Here at Second Avenue Learning, we are passionate about the ways technology brings us closer together, accelerates learning, and creates access that was never available before. At the same time, we know that as educators, parents, and professionals, we need to have balance and model the way of the right use of technology. We thought it would be useful to pause and highlight ways to strategically unplug.
Why You Should Find Time To Be Alone With Yourself
Choosing to spend time doing things by yourself can have mental, emotional and social benefits, but the key to reaping those positive rewards comes from choosing to spend time alone. In a culture where we often confuse being alone for loneliness, the ability to appreciate time by ourselves prevents us from processing the experience as a negative thing. In fact, getting better at identifying moments when we need solitude to recharge and reflect can help us better handle negative emotions and experiences, like stress and burnout, said Emily Roberts, a psychotherapist.

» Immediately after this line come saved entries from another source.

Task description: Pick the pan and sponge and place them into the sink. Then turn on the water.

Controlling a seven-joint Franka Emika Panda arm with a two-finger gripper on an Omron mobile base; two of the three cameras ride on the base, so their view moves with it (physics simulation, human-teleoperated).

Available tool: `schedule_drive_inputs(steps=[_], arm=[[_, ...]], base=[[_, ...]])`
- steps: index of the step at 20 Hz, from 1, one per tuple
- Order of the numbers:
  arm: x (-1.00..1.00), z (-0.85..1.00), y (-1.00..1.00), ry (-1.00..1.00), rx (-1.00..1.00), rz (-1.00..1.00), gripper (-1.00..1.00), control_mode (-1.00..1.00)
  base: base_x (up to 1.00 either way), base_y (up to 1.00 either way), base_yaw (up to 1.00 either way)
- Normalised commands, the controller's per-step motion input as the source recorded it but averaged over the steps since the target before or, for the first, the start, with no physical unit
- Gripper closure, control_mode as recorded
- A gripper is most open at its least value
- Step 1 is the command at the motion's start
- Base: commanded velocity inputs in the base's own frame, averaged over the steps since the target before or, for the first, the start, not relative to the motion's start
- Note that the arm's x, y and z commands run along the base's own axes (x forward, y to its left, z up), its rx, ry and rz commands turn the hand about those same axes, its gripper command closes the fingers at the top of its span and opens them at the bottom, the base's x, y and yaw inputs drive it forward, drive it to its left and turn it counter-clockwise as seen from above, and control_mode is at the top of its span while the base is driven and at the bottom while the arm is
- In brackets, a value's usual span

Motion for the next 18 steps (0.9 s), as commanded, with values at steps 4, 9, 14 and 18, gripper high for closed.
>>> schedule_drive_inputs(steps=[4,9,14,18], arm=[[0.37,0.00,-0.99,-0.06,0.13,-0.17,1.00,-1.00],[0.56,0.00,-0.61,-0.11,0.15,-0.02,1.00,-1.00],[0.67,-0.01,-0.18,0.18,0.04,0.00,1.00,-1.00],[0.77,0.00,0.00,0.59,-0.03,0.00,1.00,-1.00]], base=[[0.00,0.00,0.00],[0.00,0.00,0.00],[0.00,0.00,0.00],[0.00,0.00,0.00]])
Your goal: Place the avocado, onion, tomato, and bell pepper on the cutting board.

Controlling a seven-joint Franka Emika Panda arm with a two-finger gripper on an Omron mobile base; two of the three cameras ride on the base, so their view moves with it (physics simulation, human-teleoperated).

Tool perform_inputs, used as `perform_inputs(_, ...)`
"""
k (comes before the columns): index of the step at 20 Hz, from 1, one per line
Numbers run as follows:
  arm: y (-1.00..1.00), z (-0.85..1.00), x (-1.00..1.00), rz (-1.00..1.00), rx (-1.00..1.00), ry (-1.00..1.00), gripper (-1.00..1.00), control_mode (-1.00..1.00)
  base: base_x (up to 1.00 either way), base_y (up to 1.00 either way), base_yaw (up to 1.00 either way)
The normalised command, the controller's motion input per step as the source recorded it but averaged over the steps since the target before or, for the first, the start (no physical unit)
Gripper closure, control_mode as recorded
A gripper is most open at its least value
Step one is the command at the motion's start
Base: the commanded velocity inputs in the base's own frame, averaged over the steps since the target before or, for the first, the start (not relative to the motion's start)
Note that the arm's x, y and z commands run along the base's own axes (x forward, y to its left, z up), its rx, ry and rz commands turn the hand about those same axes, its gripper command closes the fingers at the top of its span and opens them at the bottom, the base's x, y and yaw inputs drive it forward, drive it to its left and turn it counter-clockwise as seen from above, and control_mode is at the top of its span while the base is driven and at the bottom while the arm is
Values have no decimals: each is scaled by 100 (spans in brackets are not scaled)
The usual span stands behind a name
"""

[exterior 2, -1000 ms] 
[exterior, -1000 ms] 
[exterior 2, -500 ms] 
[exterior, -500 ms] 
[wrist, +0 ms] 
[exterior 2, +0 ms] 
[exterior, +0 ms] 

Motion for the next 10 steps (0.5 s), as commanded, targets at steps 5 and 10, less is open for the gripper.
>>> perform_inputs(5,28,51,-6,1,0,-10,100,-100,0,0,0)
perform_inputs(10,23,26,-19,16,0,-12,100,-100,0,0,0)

Why You Should Find Time To Read Fiction
At the Princeton Social Neuroscience Lab, psychologist Diana Tamir has demonstrated that people who often read fiction have better social cognition. In other words, they’re more skilled at working out what other people are thinking and feeling. Using brain scans, she has found that while reading fiction, there is more activity in parts of the default mode network of the brain that are involved in simulating what other people are thinking.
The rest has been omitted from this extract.